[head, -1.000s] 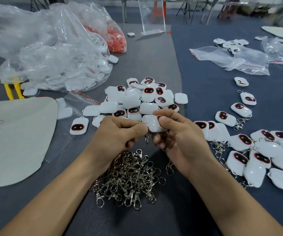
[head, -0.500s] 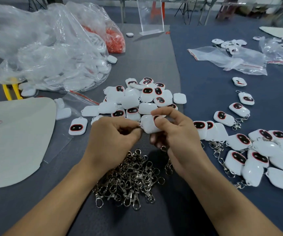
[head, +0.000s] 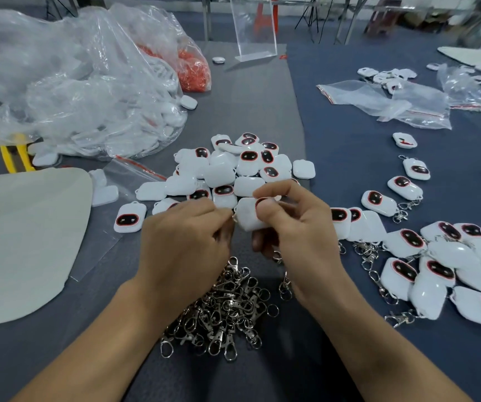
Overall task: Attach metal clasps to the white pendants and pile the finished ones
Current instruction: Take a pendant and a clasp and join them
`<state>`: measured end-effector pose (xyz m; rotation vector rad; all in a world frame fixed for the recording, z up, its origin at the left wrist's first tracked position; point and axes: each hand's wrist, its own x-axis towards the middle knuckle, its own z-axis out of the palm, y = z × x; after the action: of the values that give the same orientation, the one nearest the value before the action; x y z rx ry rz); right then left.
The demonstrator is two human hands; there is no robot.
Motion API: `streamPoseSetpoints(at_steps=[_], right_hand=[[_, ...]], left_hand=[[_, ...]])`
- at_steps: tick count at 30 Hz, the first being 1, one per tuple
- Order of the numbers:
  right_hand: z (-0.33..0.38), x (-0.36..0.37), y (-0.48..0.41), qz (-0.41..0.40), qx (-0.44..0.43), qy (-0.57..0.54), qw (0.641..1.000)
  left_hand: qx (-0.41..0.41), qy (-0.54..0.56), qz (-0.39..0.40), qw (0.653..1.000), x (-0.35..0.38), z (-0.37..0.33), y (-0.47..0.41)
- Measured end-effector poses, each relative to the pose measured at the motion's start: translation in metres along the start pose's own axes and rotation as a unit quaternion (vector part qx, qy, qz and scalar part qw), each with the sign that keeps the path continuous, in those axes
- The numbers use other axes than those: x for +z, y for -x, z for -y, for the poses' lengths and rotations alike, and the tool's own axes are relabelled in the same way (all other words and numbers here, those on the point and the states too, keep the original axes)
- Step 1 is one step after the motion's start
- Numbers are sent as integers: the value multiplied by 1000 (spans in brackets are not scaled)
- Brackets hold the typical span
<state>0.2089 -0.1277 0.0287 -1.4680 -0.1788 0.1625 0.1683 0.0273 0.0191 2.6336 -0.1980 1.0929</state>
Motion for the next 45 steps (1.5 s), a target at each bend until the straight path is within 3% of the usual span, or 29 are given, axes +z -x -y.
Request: streamPoseSetpoints(at_steps=[3, 8, 12, 15, 18, 22, 24, 27, 29, 32, 35, 38, 41, 45], right_hand=[[5, -1, -6, 3, 152, -175, 973], [2, -6, -12, 24, 180, -156, 971], [-1, -12, -14, -10, 83, -28, 996], [1, -28, -22, -89, -36, 131, 987], [4, -49, -29, -144, -109, 271, 945], [5, -67, -33, -149, -76, 482, 860], [7, -66, -33, -150, -101, 523, 833], [6, -48, -25, -154, -219, 520, 811], [-2, -25, -18, -86, -247, 524, 811], [-16, -1, -11, 47, -214, 536, 816], [-19, -1, -17, 109, -179, 529, 822], [-14, -5, -19, 96, -169, 522, 830], [-10, -12, -19, 7, -148, 507, 849], [-3, -26, -17, -48, -89, 545, 832]], left_hand=[[43, -23, -69, 996, -1, -3, -2], [48, -9, -63, 997, 2, -3, -1], [-29, 20, 24, 999, 4, -2, 0], [-88, 20, 73, 993, 7, 1, 1], [-119, -9, 45, 992, 11, 11, 0], [-176, -22, 93, 980, 14, 24, -1], [-192, -21, 128, 973, 13, 22, 0], [-198, -15, 145, 969, 12, 18, 0], [-189, -17, 146, 971, 11, 17, 0], [-183, -18, 141, 973, 12, 14, 1], [-156, -4, 122, 980, 12, 11, 0], [-98, 91, 126, 983, 7, 4, 0], [-81, 157, 216, 960, 3, -9, 3], [-38, 173, 318, 931, 5, -20, 5]])
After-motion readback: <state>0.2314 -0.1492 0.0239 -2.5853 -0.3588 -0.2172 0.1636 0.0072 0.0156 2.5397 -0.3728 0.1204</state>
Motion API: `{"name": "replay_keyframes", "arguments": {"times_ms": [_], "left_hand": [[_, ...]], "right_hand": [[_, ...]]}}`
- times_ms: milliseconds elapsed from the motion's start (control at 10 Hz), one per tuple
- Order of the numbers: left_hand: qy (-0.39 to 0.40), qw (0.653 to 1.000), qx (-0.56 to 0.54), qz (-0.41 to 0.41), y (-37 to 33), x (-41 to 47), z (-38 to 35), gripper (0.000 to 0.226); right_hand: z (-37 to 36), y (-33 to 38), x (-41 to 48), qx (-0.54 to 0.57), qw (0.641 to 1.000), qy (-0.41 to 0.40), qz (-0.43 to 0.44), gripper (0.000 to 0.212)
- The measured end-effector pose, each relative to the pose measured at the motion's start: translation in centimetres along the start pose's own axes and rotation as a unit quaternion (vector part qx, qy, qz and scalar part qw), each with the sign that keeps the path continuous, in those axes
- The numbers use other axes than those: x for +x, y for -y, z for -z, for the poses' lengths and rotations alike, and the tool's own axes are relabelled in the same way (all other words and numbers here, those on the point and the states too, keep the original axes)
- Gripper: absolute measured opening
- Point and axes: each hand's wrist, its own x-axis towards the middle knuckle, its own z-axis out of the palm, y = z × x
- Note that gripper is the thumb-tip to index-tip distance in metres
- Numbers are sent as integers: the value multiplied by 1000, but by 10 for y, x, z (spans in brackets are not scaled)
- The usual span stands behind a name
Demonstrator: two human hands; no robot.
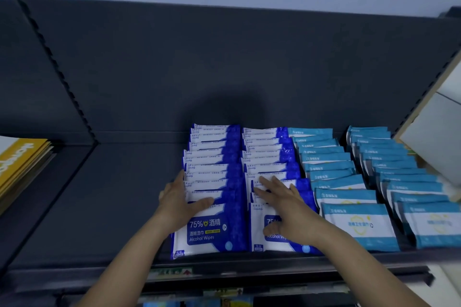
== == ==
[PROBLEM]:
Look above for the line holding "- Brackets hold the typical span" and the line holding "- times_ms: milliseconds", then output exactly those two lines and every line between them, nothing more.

[SOLUTION BELOW]:
- Brackets hold the typical span
<state>0.2089 -0.1277 0.0287 -1.4680 -0.1788 0.1625 0.1683 0.0273 0.0191 2.6336 -0.1980 1.0929</state>
Motion for the next 45 steps (1.5 s), a target at each bend until the straight path is within 3% of the usual span, or 29 are given, axes +z -x -y.
Request: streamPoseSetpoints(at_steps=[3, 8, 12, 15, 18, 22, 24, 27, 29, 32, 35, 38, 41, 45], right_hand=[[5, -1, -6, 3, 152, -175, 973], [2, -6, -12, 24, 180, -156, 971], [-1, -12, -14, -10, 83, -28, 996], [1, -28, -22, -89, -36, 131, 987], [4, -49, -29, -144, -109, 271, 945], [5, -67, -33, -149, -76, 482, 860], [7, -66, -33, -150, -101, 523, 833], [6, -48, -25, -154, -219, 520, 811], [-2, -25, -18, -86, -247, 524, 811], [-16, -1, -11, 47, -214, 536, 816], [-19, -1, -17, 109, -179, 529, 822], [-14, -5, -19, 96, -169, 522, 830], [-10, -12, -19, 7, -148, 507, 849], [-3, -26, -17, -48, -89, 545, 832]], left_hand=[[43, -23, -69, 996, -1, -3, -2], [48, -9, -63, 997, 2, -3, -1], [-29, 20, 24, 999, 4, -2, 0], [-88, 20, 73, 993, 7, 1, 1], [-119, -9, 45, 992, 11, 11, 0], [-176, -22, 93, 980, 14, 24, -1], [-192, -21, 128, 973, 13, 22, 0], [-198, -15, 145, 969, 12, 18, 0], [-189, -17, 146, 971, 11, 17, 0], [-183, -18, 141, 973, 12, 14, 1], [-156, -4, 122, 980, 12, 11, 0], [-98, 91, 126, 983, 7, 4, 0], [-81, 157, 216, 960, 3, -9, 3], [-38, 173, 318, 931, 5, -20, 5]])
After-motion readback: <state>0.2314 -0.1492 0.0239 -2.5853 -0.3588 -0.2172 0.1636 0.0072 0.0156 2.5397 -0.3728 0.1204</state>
Motion API: `{"name": "replay_keyframes", "arguments": {"times_ms": [_], "left_hand": [[_, ...]], "right_hand": [[_, ...]]}}`
- times_ms: milliseconds elapsed from the motion's start (control at 10 Hz), one per tuple

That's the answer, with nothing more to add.